Task to carry out - Write down every entry below once more, exactly.

[Records excerpted from a collection]

■ ■ ■ ■ ■ ■ ■

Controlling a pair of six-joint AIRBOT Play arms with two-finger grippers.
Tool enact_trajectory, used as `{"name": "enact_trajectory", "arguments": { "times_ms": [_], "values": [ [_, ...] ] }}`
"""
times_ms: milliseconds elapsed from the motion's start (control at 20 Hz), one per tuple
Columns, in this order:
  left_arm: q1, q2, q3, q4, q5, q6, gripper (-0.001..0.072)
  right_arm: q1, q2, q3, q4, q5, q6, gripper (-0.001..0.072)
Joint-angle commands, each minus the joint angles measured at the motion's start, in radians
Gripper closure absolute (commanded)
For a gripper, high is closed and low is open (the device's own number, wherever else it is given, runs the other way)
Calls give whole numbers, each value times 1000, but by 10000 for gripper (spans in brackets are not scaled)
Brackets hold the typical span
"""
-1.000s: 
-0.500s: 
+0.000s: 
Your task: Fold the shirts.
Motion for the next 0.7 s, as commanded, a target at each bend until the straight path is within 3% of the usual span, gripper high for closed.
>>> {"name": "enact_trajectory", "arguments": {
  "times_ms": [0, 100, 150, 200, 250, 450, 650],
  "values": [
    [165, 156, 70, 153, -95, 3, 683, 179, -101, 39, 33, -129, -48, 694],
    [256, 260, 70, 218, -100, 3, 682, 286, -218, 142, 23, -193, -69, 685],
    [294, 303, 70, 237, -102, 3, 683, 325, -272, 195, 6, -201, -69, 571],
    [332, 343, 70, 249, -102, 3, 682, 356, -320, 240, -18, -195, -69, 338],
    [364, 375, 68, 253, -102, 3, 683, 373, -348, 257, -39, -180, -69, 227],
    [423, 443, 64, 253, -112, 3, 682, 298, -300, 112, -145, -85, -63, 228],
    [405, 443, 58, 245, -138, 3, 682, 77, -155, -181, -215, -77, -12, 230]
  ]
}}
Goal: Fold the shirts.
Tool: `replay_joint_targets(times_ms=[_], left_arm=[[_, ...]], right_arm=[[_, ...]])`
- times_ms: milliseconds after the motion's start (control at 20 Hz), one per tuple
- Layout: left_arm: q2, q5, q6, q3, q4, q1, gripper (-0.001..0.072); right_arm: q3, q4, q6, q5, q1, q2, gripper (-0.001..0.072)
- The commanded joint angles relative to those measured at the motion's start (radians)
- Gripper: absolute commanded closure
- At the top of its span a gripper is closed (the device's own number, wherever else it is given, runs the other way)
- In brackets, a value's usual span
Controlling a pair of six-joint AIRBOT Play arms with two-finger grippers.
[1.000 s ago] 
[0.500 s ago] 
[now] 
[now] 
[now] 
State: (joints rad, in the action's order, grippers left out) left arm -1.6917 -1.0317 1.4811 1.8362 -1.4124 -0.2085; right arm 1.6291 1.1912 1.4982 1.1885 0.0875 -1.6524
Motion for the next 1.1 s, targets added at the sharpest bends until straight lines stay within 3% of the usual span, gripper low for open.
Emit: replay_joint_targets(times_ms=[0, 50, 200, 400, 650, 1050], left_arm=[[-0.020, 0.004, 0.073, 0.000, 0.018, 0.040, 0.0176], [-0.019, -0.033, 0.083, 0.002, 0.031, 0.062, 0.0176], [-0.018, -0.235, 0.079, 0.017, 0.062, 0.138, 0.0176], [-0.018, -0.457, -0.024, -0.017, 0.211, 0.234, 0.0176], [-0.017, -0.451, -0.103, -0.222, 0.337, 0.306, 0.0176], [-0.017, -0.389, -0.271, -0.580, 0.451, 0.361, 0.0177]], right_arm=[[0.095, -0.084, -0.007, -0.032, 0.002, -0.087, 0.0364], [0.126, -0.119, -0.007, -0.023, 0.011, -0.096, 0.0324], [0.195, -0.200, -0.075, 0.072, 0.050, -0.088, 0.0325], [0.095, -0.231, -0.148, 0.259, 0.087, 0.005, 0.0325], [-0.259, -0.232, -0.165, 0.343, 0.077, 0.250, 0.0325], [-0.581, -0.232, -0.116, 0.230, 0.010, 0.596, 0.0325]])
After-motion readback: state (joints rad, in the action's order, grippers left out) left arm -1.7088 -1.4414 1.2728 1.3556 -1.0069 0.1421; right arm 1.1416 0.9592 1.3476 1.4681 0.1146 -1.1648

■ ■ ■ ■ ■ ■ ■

Written solution -
Controlling a pair of six-joint AIRBOT Play arms with two-finger grippers.
Tool enact_trajectory, used as `{"name": "enact_trajectory", "arguments": { "times_ms": [_], "values": [ [_, ...] ] }}`
"""
times_ms: milliseconds elapsed from the motion's start (control at 20 Hz), one per tuple
Columns, in this order:
  left_arm: q1, q2, q3, q4, q5, q6, gripper (-0.001..0.072)
  right_arm: q1, q2, q3, q4, q5, q6, gripper (-0.001..0.072)
Joint-angle commands, each minus the joint angles measured at the motion's start, in radians
Gripper closure absolute (commanded)
For a gripper, high is closed and low is open (the device's own number, wherever else it is given, runs the other way)
Calls give whole numbers, each value times 1000, but by 10000 for gripper (spans in brackets are not scaled)
Brackets hold the typical span
"""
-1.000s: 
-0.500s: 
+0.000s: 
Your task: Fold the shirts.
Motion for the next 0.7 s, as commanded, a target at each bend until the straight path is within 3% of the usual span, gripper high for closed.
>>> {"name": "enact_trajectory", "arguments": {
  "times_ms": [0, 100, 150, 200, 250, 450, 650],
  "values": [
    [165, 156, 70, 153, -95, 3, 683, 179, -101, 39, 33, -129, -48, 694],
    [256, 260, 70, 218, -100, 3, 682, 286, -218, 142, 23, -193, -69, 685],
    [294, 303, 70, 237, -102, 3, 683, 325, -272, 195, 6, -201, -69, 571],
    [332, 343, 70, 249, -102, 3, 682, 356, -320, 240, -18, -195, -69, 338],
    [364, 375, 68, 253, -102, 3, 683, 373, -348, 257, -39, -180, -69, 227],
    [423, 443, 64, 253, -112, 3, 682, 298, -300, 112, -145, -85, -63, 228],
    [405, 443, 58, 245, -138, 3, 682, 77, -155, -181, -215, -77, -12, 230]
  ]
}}
Goal: Fold the shirts.
Tool: `replay_joint_targets(times_ms=[_], left_arm=[[_, ...]], right_arm=[[_, ...]])`
- times_ms: milliseconds after the motion's start (control at 20 Hz), one per tuple
- Layout: left_arm: q2, q5, q6, q3, q4, q1, gripper (-0.001..0.072); right_arm: q3, q4, q6, q5, q1, q2, gripper (-0.001..0.072)
- The commanded joint angles relative to those measured at the motion's start (radians)
- Gripper: absolute commanded closure
- At the top of its span a gripper is closed (the device's own number, wherever else it is given, runs the other way)
- In brackets, a value's usual span
Controlling a pair of six-joint AIRBOT Play arms with two-finger grippers.
[1.000 s ago] 
[0.500 s ago] 
[now] 
[now] 
[now] 
State: (joints rad, in the action's order, grippers left out) left arm -1.6917 -1.0317 1.4811 1.8362 -1.4124 -0.2085; right arm 1.6291 1.1912 1.4982 1.1885 0.0875 -1.6524
Motion for the next 1.1 s, targets added at the sharpest bends until straight lines stay within 3% of the usual span, gripper low for open.
Emit: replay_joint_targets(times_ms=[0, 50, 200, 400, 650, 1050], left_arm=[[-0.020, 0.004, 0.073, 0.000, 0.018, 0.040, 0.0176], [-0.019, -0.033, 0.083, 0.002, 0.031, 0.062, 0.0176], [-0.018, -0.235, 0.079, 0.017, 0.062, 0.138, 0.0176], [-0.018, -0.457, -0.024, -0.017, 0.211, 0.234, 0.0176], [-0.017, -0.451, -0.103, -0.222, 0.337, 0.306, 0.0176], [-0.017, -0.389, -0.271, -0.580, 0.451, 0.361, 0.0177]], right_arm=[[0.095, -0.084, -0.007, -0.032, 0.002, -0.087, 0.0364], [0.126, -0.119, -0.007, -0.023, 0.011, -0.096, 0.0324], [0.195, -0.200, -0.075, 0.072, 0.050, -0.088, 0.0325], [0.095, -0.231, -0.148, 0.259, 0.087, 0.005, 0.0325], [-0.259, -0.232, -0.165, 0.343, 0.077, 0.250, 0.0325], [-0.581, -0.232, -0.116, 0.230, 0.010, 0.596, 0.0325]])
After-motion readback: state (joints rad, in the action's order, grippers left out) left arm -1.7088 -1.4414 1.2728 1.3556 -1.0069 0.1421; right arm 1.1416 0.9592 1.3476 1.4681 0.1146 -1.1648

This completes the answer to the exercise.